Bangor Film Festival
- Location: Bangor, Maine

= Bangor Film Festival =

The Bangor Film Festival started as a week-long event, taking place annually in the city of Bangor, Maine. The festival, typically held in the second week of August at venues in the greater Bangor area including the Bangor Opera House. The goal of the festival is to promote independent filmmakers from all over the world, with a special emphasis on showcasing films from the local Maine film scene. Each year the festival features special discussion panels and screenings which focus on a particular
cinematic theme or genre. Each year the festival gives awards in the following categories; Best of the Festival (Audience Award), The John Ford Award (for outstanding achievement in directing) and the Queen City Award (special jury prize).

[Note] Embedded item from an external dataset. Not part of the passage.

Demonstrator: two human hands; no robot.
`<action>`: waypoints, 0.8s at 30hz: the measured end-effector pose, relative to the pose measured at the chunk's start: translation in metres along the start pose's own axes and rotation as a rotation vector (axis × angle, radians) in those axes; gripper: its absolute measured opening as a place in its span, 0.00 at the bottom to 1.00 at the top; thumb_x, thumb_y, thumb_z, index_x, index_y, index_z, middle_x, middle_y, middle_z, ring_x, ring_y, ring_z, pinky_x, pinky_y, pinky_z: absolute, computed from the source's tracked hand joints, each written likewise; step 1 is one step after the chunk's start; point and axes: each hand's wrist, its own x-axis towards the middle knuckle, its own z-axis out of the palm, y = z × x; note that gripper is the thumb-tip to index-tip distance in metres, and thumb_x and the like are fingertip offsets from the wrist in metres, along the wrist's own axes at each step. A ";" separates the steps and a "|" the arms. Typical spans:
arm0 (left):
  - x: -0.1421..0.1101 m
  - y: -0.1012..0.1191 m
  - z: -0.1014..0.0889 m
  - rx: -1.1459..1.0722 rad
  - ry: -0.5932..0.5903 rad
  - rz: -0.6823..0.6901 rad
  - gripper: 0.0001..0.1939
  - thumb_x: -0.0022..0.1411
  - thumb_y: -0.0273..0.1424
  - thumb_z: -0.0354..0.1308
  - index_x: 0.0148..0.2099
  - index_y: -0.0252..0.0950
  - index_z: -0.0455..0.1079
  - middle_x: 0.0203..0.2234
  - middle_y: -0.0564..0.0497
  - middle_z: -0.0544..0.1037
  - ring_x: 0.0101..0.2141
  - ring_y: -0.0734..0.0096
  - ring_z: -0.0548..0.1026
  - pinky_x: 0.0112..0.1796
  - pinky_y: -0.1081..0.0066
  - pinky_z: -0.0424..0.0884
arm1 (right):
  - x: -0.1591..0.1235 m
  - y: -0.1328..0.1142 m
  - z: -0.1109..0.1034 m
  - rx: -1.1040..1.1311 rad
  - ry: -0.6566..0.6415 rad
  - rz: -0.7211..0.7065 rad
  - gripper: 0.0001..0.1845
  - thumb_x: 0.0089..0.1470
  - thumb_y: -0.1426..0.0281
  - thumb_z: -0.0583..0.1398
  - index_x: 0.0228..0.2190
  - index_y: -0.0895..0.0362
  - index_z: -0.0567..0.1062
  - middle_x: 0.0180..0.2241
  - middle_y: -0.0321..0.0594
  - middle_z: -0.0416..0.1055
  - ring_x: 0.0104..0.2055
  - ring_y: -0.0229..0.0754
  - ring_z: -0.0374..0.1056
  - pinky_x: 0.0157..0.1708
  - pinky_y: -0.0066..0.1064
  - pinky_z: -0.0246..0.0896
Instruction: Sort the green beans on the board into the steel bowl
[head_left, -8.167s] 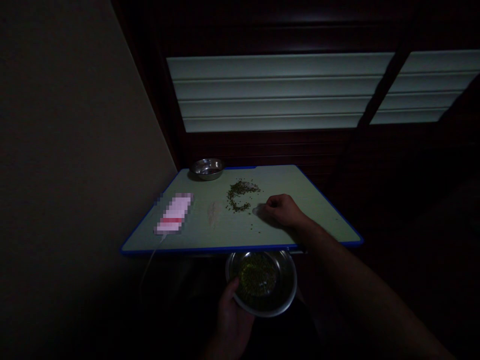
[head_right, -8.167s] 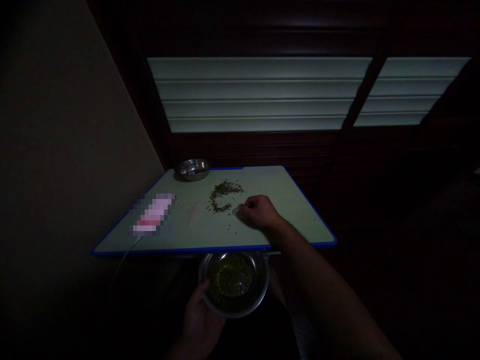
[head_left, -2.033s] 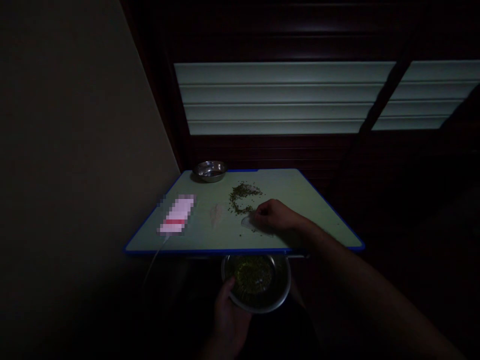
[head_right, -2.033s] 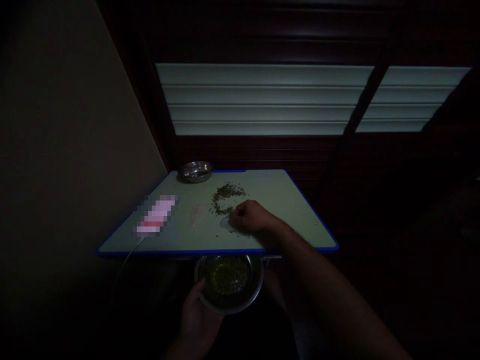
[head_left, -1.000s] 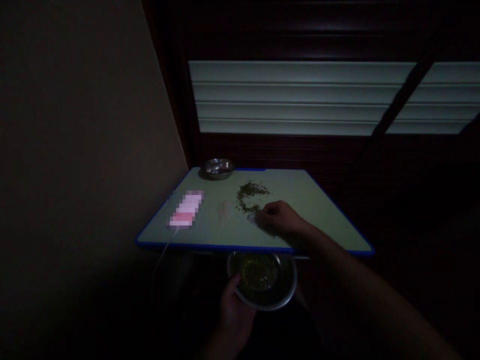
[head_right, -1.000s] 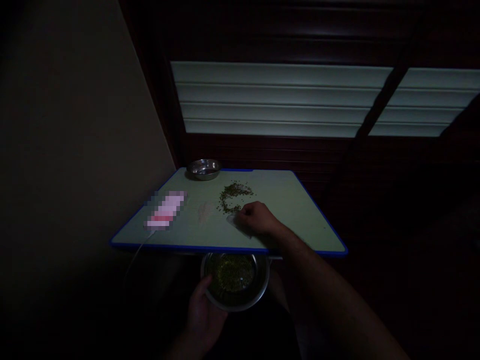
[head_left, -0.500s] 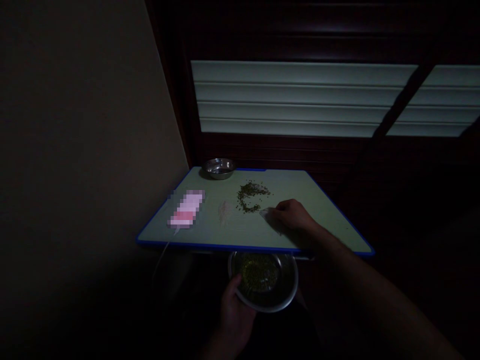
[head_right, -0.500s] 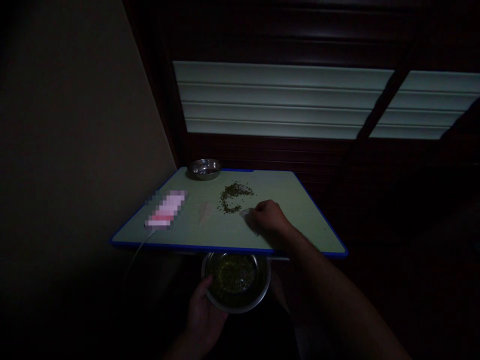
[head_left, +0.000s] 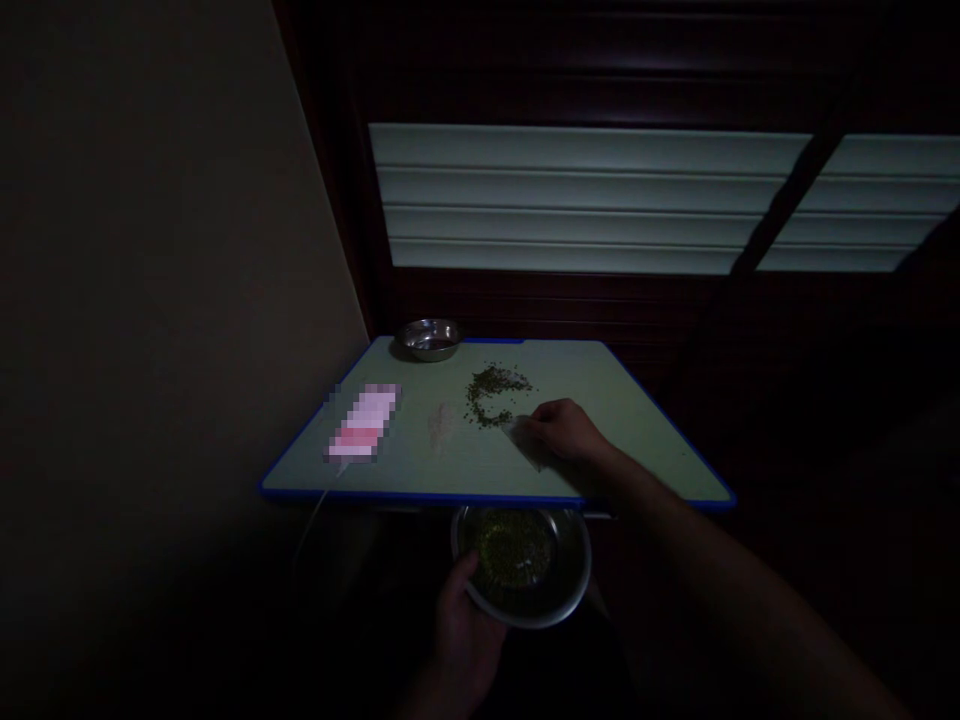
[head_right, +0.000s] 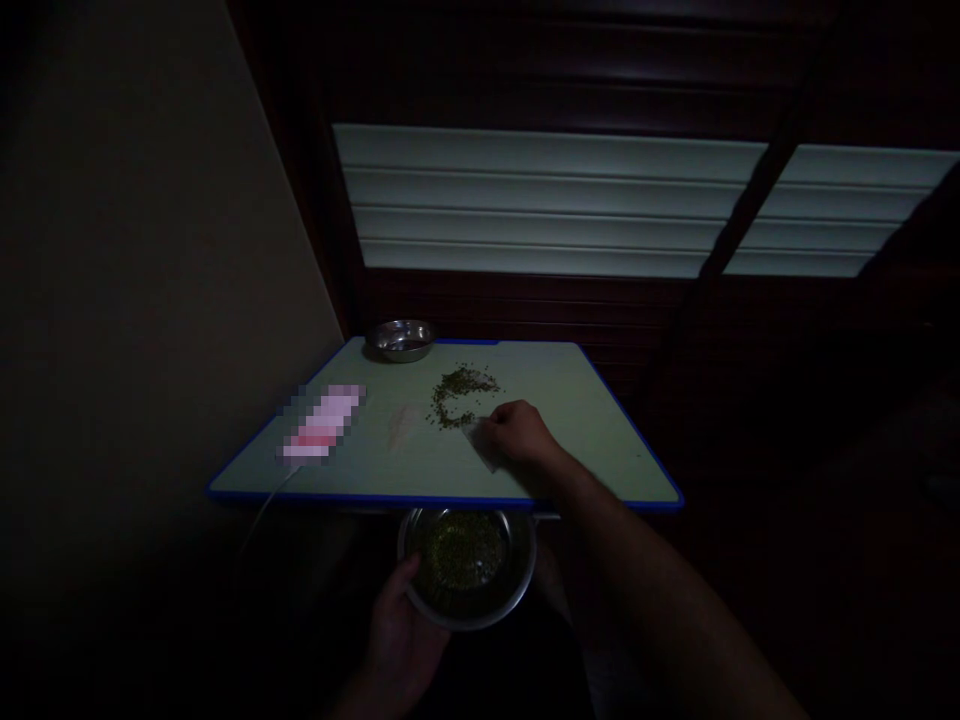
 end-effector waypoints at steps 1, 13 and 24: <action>0.000 0.000 0.000 0.005 -0.005 -0.003 0.15 0.64 0.30 0.52 0.48 0.36 0.76 0.37 0.47 0.84 0.44 0.58 0.80 0.54 0.55 0.68 | 0.000 -0.001 0.001 -0.020 0.011 0.005 0.10 0.51 0.70 0.60 0.23 0.61 0.77 0.20 0.39 0.72 0.20 0.34 0.63 0.22 0.25 0.54; -0.001 0.001 0.002 0.031 0.039 -0.003 0.16 0.64 0.30 0.53 0.50 0.34 0.75 0.35 0.46 0.84 0.41 0.59 0.81 0.52 0.56 0.70 | -0.001 0.009 -0.025 -0.150 0.075 0.068 0.08 0.49 0.71 0.61 0.24 0.62 0.79 0.22 0.42 0.74 0.25 0.36 0.66 0.24 0.25 0.55; -0.002 0.001 0.001 0.025 0.018 -0.010 0.16 0.64 0.29 0.52 0.51 0.36 0.75 0.37 0.47 0.85 0.41 0.60 0.81 0.53 0.55 0.69 | 0.015 0.021 -0.045 0.071 0.106 0.113 0.08 0.47 0.68 0.61 0.21 0.60 0.74 0.18 0.36 0.69 0.19 0.33 0.59 0.19 0.25 0.51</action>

The first annual BFF took place in late December 2007. The festival was founded by Shadow Puppets Entertainment, a local film production company. The special focus of the 2007 festival was on the independent short film. The festival also hosts the first annual 28-Eighty Film Shootout Competition, in which filmmakers have 2,880 minutes (48 hours) in which to write, direct and edit their films.

In 2010, the Bangor Film Festival merged with the KahBang Film Festival, becoming part of the KahBang Music, Art & Film Festival. Now in its fifth year, the KahBang Film Festival is a three-day festival, taking place on the Bangor Waterfront during New England's indie & largest discovery festival; showcasing emerging talents in music | art | film. To that end, KahBang Film is a discovery festival for independent cinema, dedicated to showcasing emerging films and filmmakers and exposing them to new audiences. The festival is a program of the non-profit organization KahBang Arts. To serve this mission, the KahBang Film Festival uses a free ticket model allowing for a wide, diverse audience of festival-goers.

KahBang film receives submissions for independent filmmakers from across the globe.